▶ What to work on: All that is needed is an exact repetition of the lines from the one containing "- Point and" through the final line of the material, without pictures.

▶ Supplied data:
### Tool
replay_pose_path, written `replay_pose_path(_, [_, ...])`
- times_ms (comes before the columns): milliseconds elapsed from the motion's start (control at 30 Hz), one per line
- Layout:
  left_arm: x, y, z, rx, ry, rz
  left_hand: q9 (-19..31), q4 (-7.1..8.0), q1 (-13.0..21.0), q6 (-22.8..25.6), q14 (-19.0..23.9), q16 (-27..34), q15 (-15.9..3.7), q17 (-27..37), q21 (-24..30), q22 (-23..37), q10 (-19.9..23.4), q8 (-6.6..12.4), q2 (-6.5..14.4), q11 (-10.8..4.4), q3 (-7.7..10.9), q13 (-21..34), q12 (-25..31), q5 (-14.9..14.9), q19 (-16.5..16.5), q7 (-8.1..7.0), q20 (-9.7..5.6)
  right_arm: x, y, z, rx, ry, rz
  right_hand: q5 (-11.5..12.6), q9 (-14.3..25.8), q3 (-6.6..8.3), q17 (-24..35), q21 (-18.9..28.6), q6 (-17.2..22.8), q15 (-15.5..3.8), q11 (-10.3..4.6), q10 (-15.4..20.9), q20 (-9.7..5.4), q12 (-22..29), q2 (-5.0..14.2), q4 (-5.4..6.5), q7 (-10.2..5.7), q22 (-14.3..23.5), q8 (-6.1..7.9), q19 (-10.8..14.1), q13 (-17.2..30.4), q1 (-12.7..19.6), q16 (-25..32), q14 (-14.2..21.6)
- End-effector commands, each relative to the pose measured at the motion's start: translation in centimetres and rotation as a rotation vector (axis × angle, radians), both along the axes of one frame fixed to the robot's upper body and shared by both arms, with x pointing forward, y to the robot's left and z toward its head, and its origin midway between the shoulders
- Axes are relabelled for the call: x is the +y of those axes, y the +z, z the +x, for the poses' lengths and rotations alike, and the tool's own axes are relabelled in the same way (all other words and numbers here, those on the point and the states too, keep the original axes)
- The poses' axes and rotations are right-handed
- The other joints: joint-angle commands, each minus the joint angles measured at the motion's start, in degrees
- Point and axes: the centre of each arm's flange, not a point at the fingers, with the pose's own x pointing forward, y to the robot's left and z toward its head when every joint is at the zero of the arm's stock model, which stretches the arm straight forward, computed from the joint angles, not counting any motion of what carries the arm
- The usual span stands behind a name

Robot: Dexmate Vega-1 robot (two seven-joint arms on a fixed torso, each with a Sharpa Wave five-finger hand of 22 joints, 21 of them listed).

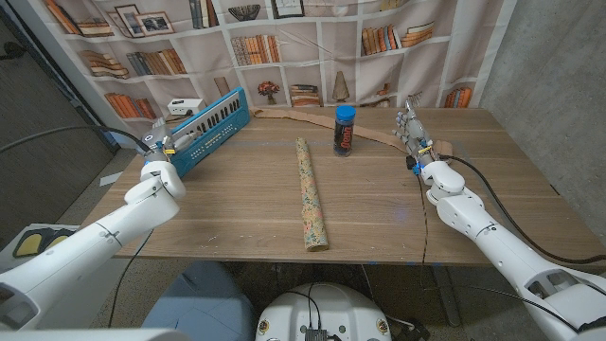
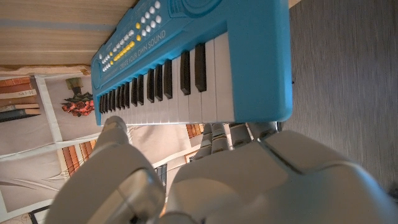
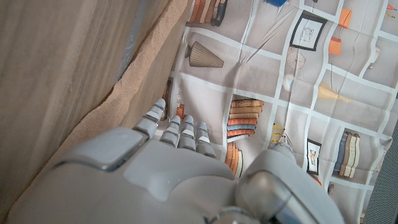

▶ Solution for this task:
- Point and axes: the centre of each arm's flange, not a point at the fingers, with the pose's own x pointing forward, y to the robot's left and z toward its head when every joint is at the zero of the arm's stock model, which stretches the arm straight forward, computed from the joint angles, not counting any motion of what carries the arm
- The usual span stands behind a name

Robot: Dexmate Vega-1 robot (two seven-joint arms on a fixed torso, each with a Sharpa Wave five-finger hand of 22 joints, 21 of them listed).

With that, the answer is finished.